In the past few days, much of the media (especially British media) has been pushing forth a story about a Nigerian professor that solved a 156-year old mathematical problem; sadly, as it often happens, the story was false.
The Riemann hypothesis is considered one of the most difficult mathematical problems, included in Millenium problems – a list of seven unsolved problems for which there is a $1 million reward. A very simplified (and only slightly misleading) view of the problem is that the distribution of prime numbers doesn’t follow a regular pattern – but Riemann noticed that the frequency of prime numbers resembles very closely that of the Riemann Zeta function, a function of a complex variables that analytically continues the sum of a complex infinite series. Riemann then famously went on to say that all solutions of the equation ζ(s) = 0 lies on a certain vertical straight line, something which has been already proven for the first 10,000,000,000 – but no one really knows why. In other words, there’s no solution for it. This is where Nigerian mathematician, Opeyemi Enoch enters the stage.

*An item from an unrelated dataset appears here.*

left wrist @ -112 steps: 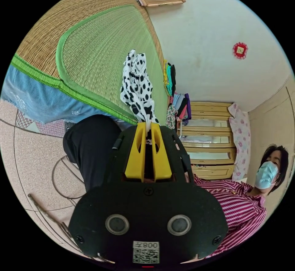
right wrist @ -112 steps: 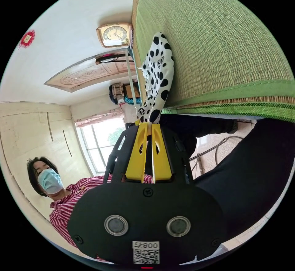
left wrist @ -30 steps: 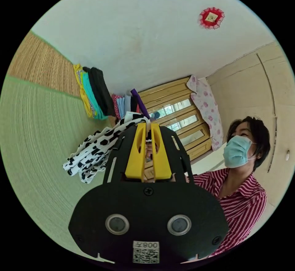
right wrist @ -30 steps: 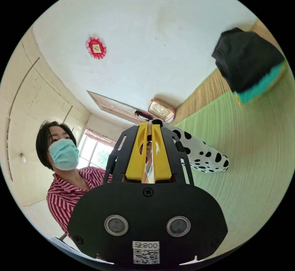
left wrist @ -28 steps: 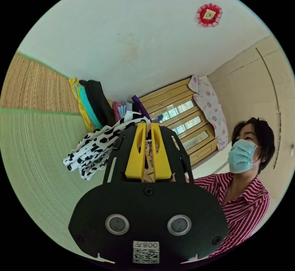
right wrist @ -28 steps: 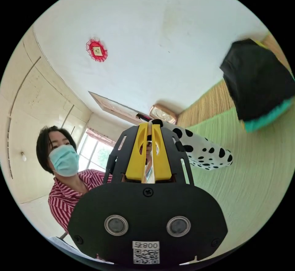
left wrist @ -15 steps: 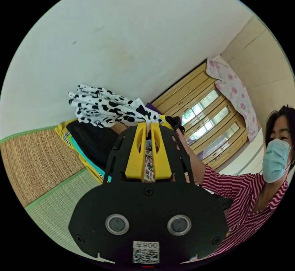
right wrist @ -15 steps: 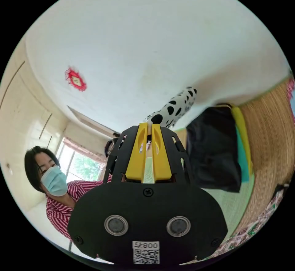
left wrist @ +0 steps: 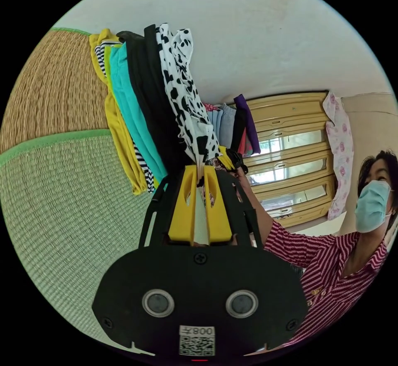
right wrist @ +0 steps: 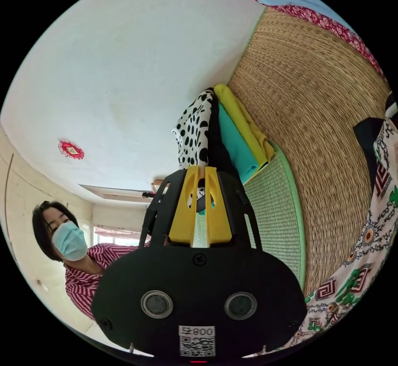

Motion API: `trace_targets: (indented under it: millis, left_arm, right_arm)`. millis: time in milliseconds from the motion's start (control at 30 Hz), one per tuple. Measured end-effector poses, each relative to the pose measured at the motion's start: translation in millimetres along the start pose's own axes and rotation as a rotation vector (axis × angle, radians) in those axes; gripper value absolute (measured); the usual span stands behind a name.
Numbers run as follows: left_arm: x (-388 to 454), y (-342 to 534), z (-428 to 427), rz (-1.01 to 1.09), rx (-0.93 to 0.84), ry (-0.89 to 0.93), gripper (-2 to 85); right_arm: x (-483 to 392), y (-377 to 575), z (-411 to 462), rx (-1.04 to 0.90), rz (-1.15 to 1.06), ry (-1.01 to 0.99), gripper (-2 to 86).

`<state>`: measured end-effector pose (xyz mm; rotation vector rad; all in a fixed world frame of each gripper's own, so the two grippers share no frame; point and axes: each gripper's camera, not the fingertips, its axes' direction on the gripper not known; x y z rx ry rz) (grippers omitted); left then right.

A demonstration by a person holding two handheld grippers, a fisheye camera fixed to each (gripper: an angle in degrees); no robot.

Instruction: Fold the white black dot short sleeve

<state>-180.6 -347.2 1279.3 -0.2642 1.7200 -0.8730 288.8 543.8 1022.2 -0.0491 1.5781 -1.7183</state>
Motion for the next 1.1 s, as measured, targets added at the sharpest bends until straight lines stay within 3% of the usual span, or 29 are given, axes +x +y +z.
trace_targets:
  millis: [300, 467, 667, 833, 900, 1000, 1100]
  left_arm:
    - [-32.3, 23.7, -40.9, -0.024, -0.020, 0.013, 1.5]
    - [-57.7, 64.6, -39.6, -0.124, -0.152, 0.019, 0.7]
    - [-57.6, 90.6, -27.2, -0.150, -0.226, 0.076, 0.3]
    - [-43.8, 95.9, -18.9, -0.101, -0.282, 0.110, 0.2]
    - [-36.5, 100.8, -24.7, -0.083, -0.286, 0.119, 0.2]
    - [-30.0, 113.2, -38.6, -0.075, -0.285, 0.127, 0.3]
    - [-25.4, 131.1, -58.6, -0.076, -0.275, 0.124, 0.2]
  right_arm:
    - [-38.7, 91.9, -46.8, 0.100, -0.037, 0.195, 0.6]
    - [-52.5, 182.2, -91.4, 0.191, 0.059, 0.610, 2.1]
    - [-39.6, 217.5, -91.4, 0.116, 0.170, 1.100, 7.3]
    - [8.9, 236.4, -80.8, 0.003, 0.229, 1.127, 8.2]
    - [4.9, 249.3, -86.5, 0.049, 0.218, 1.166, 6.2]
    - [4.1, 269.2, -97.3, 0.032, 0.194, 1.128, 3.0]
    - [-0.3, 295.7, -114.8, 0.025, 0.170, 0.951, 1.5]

Leading British media, including the Daily Mail, the BBC and the Daily Telegraph jumped the gun ran the story that Enoch has cracked the problem. To be quite honest, I haven’t been able to find the original source, so I don’t know how this all started. The earliest source I can find is a Nigerian newspaper called Vanguard, which reported that Enoch shared his explanation at the International Conference on Mathematics and Computer Science in Vienna. In all truth, this was confirmed by the conference’s website. The website reads: “Opeyemi Enoch presenting the solution to the Riemann Hypothesis at the International Conference on Mathematics and Computer Science 2015, Vienna.” So it has to be legit, right? Well, apparently, it’s not.
The US-based Clay Mathematics Institute, who ultimately decides if the problems are indeed solved or not, has refused to confirm the news of Enoch’s solution, instead saying “the current status of the problems and complete information about each” is available on the institute’s website, and when you look at the website, the problem is listed as unsolved. Furthermore, if you read his abstract, it doesn’t really say that he was announcing a proof, and this is where it really gets interesting. I’ve looked on Google Scholar and all the relevant journals, and there isn’t any paper about that published by Enoch – surely such a paper would have made massive waves, but I searched for it anyway. Furthermore, there is a paper titled “A Proof of the Riemann Hypothesis” online, uploaded by someone who claims to be Opeyemi Enoch, up on Academia.edu (which is like a Facebook for Academia), except that paper is plagiarized, and it’s a fake proof to top it off.
So all in all, I don’t know how this story started, if Enoch started it himself or it was simply picked up wrongly by someone and then blown out of proportions – but a simple half an hour research online could have prevented this from blowing out of proportions.
Of the seven, only the Poincaré Conjecture, solved by Grigoriy Perelman in 2003, is listed as solved and all other ones are fair game.